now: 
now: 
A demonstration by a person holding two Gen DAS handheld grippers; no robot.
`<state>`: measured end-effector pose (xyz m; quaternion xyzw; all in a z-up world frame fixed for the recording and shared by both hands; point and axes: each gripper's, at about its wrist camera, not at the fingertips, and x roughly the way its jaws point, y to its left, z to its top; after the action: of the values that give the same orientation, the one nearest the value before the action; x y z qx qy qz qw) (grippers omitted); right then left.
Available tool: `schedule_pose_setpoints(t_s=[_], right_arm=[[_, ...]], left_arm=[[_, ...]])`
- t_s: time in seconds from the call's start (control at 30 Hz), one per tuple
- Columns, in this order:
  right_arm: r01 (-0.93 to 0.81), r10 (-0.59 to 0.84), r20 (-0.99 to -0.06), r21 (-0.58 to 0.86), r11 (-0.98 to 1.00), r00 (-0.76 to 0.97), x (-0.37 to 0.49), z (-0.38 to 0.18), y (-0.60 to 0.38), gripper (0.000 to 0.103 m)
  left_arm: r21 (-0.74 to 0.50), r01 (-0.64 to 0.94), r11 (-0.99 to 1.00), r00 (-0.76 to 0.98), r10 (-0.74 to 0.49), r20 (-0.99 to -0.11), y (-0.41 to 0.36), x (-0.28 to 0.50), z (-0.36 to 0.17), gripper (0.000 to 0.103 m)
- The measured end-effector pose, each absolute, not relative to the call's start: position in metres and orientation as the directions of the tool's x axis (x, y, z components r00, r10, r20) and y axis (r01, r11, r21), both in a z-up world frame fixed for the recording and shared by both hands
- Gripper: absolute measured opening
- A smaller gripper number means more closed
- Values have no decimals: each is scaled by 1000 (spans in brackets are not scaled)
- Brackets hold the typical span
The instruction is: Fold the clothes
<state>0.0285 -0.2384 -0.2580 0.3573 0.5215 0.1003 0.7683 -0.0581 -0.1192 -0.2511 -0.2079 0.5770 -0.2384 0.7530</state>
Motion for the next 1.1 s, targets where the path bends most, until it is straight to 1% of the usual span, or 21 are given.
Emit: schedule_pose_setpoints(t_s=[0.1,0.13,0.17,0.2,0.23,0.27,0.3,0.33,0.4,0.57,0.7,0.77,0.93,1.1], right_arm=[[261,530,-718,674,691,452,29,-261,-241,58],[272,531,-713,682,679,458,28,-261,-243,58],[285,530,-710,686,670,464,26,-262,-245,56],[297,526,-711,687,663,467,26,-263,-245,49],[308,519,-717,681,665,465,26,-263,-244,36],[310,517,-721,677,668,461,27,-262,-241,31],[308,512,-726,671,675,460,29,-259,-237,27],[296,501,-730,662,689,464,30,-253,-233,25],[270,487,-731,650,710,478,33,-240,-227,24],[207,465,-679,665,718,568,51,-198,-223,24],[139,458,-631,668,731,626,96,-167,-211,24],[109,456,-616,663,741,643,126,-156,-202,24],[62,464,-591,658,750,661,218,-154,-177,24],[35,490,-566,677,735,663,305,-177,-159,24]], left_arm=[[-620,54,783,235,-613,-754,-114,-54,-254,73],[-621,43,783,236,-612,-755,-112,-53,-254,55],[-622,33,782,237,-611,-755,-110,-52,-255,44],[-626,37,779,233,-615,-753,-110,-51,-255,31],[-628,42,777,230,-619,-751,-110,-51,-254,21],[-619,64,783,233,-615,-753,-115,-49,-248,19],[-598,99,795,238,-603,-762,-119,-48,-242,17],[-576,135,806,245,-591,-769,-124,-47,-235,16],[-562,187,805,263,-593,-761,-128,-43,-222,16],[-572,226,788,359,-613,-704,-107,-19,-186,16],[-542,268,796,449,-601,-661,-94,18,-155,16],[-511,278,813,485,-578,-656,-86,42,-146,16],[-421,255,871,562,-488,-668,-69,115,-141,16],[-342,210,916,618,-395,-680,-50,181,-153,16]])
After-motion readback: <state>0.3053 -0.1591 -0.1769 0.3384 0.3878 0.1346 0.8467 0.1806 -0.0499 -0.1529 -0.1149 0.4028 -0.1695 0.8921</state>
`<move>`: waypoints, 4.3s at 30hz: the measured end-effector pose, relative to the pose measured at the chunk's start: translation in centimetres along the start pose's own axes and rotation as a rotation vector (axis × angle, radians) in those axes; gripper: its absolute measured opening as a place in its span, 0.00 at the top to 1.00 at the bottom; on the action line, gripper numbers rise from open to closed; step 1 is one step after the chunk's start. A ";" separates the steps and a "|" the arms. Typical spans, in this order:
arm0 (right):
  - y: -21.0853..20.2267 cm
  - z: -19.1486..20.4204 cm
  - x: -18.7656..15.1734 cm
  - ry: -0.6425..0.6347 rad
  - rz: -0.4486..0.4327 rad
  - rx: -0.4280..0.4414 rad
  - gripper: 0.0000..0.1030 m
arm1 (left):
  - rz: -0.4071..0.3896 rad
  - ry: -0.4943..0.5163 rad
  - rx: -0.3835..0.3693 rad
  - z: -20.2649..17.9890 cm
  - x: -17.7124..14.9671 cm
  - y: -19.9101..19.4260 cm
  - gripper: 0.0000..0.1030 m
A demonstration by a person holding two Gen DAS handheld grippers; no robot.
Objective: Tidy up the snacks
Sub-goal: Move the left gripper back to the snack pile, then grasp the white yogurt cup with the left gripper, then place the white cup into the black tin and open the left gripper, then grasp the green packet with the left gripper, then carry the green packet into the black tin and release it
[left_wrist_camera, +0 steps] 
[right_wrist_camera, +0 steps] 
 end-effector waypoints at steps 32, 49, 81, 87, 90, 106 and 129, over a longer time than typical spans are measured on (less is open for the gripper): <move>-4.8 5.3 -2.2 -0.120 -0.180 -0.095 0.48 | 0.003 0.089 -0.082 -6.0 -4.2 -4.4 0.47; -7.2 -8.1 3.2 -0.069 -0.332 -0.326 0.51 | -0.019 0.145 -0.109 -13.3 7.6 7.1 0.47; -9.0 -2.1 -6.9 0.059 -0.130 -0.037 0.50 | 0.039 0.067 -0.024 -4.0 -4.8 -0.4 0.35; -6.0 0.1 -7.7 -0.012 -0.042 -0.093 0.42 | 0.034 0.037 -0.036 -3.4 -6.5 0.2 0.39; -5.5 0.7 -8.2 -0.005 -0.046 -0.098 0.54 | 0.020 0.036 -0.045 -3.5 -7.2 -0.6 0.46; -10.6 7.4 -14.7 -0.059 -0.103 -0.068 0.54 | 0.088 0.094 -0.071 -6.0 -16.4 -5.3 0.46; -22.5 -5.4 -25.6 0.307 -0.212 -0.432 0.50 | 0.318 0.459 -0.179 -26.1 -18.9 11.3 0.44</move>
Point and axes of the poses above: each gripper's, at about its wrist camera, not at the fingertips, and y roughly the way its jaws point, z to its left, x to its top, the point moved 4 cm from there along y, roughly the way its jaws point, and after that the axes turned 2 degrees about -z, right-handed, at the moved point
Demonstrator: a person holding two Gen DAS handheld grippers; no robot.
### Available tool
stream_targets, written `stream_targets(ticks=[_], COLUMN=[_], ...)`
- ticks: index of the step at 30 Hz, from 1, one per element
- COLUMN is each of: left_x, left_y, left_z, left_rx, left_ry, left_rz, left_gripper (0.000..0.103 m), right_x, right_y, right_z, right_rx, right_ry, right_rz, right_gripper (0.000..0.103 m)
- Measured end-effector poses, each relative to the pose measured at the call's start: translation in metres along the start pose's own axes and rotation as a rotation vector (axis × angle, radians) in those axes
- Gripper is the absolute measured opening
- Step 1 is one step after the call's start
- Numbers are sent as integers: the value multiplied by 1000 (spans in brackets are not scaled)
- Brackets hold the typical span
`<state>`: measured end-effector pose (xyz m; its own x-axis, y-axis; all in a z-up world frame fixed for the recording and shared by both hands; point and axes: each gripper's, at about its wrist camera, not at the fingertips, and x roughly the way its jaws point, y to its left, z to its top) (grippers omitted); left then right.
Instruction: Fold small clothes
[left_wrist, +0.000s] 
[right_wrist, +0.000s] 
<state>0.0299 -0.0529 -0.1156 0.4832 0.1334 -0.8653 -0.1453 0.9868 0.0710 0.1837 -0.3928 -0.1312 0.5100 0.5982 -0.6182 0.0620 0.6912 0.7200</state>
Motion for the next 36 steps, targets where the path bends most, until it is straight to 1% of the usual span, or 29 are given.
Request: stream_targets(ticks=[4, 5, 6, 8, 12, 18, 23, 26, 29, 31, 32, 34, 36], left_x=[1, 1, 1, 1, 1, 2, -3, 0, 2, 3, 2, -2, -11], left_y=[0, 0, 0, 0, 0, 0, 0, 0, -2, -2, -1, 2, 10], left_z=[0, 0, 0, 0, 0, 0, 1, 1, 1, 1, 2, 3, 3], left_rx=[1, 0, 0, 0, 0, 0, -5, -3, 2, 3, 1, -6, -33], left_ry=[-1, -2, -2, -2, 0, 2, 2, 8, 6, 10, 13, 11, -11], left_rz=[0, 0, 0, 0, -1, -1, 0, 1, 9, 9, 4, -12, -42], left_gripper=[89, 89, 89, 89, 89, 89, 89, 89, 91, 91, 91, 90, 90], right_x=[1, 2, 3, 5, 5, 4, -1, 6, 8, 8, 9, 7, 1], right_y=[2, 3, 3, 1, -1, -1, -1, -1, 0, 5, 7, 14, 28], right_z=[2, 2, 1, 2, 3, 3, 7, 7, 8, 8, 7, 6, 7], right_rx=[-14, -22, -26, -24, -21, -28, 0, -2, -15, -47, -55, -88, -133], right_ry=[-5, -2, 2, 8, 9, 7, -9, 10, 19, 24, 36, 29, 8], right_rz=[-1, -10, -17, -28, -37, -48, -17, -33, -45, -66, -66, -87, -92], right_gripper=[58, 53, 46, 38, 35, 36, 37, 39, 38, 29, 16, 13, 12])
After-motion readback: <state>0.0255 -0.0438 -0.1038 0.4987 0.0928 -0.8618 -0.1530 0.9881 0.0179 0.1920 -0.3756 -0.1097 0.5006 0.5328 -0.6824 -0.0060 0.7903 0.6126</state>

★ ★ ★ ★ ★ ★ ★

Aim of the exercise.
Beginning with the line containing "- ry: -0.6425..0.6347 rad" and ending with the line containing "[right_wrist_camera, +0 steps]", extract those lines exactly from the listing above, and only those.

Task solution.
  - ry: -0.6425..0.6347 rad
  - rz: -0.4486..0.4327 rad
  - rx: -0.4280..0.4414 rad
  - gripper: 0.0000..0.1030 m
arm1 (left):
  - rz: -0.4071..0.3896 rad
  - ry: -0.4943..0.5163 rad
  - rx: -0.3835..0.3693 rad
  - z: -20.2649..17.9890 cm
  - x: -17.7124..14.9671 cm
  - y: -19.9101..19.4260 cm
  - gripper: 0.0000..0.1030 m
A demonstration by a person holding two Gen DAS handheld grippers; no robot.
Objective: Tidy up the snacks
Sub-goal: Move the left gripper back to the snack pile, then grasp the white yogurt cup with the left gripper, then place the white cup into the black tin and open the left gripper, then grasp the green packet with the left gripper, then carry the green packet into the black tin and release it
[left_wrist_camera, +0 steps] 
[right_wrist_camera, +0 steps] 

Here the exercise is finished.